The data are to be restated in full, exactly as presented.

--- RAW DATA Enclosed Below ---

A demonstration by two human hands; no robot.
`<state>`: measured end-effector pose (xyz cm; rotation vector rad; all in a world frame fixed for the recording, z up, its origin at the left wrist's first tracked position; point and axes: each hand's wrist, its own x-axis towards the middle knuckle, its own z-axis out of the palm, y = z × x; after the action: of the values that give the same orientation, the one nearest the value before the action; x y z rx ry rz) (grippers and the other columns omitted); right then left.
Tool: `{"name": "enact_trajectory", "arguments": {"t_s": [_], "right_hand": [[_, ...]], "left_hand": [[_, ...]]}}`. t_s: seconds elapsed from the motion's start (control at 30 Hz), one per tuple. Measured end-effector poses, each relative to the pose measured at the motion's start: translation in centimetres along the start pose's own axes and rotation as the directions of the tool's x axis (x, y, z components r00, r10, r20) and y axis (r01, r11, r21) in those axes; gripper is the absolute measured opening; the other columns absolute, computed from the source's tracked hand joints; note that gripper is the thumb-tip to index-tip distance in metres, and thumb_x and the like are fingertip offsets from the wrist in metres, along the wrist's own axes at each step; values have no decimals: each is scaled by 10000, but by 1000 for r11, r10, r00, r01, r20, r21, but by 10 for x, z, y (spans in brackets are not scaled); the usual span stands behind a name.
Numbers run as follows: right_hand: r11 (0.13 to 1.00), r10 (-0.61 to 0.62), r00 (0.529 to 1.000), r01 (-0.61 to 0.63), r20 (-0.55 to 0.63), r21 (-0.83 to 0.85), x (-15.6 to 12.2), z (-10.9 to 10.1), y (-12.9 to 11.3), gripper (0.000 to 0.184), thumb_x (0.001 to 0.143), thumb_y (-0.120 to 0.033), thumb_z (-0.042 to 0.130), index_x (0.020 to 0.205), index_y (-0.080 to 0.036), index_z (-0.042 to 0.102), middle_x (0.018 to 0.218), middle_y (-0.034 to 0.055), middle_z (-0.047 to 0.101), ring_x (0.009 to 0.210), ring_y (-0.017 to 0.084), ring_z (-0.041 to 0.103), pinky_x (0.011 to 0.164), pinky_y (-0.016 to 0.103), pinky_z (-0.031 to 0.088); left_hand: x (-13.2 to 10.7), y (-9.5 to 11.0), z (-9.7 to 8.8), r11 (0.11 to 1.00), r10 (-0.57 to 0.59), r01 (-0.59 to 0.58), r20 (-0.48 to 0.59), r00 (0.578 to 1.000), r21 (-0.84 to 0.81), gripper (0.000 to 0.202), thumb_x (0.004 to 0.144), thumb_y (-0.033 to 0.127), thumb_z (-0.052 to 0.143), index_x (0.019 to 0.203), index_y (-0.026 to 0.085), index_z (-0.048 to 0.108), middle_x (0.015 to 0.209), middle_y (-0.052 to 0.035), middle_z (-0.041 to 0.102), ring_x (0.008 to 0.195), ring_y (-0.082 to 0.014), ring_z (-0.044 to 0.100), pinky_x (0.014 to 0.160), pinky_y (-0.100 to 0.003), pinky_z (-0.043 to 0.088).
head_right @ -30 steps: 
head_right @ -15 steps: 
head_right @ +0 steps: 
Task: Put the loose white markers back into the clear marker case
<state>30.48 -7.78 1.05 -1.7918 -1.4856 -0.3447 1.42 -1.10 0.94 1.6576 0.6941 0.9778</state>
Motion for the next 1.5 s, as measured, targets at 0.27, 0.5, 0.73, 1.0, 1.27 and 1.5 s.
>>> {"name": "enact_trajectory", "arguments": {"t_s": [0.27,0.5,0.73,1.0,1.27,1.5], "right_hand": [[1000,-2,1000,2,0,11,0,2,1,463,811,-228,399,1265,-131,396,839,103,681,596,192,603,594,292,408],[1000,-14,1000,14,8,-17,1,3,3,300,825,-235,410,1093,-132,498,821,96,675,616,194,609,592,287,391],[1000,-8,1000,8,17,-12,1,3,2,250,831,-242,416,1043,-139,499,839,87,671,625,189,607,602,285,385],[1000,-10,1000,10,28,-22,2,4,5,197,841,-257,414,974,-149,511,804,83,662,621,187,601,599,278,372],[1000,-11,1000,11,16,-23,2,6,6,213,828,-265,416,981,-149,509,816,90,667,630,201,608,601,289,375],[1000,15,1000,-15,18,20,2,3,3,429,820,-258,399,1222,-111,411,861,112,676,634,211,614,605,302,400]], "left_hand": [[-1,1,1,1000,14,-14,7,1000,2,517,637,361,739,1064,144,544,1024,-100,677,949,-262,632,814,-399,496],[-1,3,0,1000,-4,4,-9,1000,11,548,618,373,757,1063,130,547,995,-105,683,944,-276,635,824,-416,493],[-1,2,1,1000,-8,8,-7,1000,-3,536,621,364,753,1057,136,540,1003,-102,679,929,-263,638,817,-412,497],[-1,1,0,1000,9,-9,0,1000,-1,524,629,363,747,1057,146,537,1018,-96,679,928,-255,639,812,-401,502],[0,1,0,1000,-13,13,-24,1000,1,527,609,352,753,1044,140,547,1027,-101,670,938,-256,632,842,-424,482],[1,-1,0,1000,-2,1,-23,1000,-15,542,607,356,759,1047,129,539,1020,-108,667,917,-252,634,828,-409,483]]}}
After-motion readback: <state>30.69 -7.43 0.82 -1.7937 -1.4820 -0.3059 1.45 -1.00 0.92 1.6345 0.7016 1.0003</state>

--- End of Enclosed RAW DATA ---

■ RESPONSE FOR THIS EXERCISE:
A demonstration by two human hands; no robot.
`<state>`: measured end-effector pose (xyz cm; rotation vector rad; all in a world frame fixed for the recording, z up, its origin at the left wrist's first tracked position; point and axes: each hand's wrist, its own x-axis towards the middle knuckle, its own z-axis out of the palm, y = z × x; after the action: of the values that give the same orientation, the one nearest the value before the action; x y z rx ry rz) (grippers and the other columns omitted); right then left.
Tool: `{"name": "enact_trajectory", "arguments": {"t_s": [_], "right_hand": [[_, ...]], "left_hand": [[_, ...]]}}`. t_s: seconds elapsed from the motion's start (control at 30 Hz), one per tuple. Measured end-effector poses, each relative to the pose measured at the motion's start: translation in centimetres along the start pose's own axes and rotation as the directions of the tool's x axis (x, y, z components r00, r10, r20) and y axis (r01, r11, r21) in those axes; gripper is the absolute measured opening; the other columns absolute, computed from the source's tracked hand joints; note that gripper is the thumb-tip to index-tip distance in metres, and thumb_x and the like are fingertip offsets from the wrist in metres, along the wrist's own axes at each step; values have no decimals: each is scaled by 10000, but by 1000 for r11, r10, r00, r01, r20, r21, but by 10 for x, z, y (spans in brackets are not scaled); the usual span stands behind a name.
Numbers run as follows: right_hand: r11 (0.13 to 1.00), r10 (-0.61 to 0.62), r00 (0.529 to 1.000), r01 (-0.61 to 0.63), r20 (-0.55 to 0.63), r21 (-0.83 to 0.85), x (-15.6 to 12.2), z (-10.9 to 10.1), y (-12.9 to 11.3), gripper (0.000 to 0.184), thumb_x (0.001 to 0.143), thumb_y (-0.120 to 0.033), thumb_z (-0.042 to 0.130), index_x (0.020 to 0.205), index_y (-0.080 to 0.036), index_z (-0.042 to 0.102), middle_x (0.018 to 0.218), middle_y (-0.034 to 0.055), middle_z (-0.047 to 0.101), ring_x (0.009 to 0.210), ring_y (-0.017 to 0.084), ring_z (-0.041 to 0.103), pinky_x (0.011 to 0.164), pinky_y (-0.016 to 0.103), pinky_z (-0.031 to 0.088); left_hand: x (-13.2 to 10.7), y (-9.5 to 11.0), z (-9.7 to 8.8), r11 (0.11 to 1.00), r10 (-0.57 to 0.59), r01 (-0.59 to 0.58), r20 (-0.48 to 0.59), r00 (0.578 to 1.000), r21 (-0.84 to 0.81), gripper (0.000 to 0.202), thumb_x (0.004 to 0.144), thumb_y (-0.033 to 0.127), thumb_z (-0.052 to 0.143), index_x (0.019 to 0.203), index_y (-0.026 to 0.085), index_z (-0.048 to 0.108), middle_x (0.015 to 0.209), middle_y (-0.052 to 0.035), middle_z (-0.041 to 0.102), ring_x (0.008 to 0.195), ring_y (-0.082 to 0.014), ring_z (-0.044 to 0.100), pinky_x (0.014 to 0.160), pinky_y (-0.100 to 0.003), pinky_z (-0.043 to 0.088).
head_right @ -30 steps: 
head_right @ -15 steps: 
head_right @ +0 steps: 
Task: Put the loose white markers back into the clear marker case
<state>30.48 -7.78 1.05 -1.7918 -1.4856 -0.3447 1.42 -1.10 0.94 1.6576 0.6941 0.9778</state>
Motion for the next 1.5 s, as measured, targets at 0.27, 0.5, 0.73, 1.0, 1.27 and 1.5 s.
>>> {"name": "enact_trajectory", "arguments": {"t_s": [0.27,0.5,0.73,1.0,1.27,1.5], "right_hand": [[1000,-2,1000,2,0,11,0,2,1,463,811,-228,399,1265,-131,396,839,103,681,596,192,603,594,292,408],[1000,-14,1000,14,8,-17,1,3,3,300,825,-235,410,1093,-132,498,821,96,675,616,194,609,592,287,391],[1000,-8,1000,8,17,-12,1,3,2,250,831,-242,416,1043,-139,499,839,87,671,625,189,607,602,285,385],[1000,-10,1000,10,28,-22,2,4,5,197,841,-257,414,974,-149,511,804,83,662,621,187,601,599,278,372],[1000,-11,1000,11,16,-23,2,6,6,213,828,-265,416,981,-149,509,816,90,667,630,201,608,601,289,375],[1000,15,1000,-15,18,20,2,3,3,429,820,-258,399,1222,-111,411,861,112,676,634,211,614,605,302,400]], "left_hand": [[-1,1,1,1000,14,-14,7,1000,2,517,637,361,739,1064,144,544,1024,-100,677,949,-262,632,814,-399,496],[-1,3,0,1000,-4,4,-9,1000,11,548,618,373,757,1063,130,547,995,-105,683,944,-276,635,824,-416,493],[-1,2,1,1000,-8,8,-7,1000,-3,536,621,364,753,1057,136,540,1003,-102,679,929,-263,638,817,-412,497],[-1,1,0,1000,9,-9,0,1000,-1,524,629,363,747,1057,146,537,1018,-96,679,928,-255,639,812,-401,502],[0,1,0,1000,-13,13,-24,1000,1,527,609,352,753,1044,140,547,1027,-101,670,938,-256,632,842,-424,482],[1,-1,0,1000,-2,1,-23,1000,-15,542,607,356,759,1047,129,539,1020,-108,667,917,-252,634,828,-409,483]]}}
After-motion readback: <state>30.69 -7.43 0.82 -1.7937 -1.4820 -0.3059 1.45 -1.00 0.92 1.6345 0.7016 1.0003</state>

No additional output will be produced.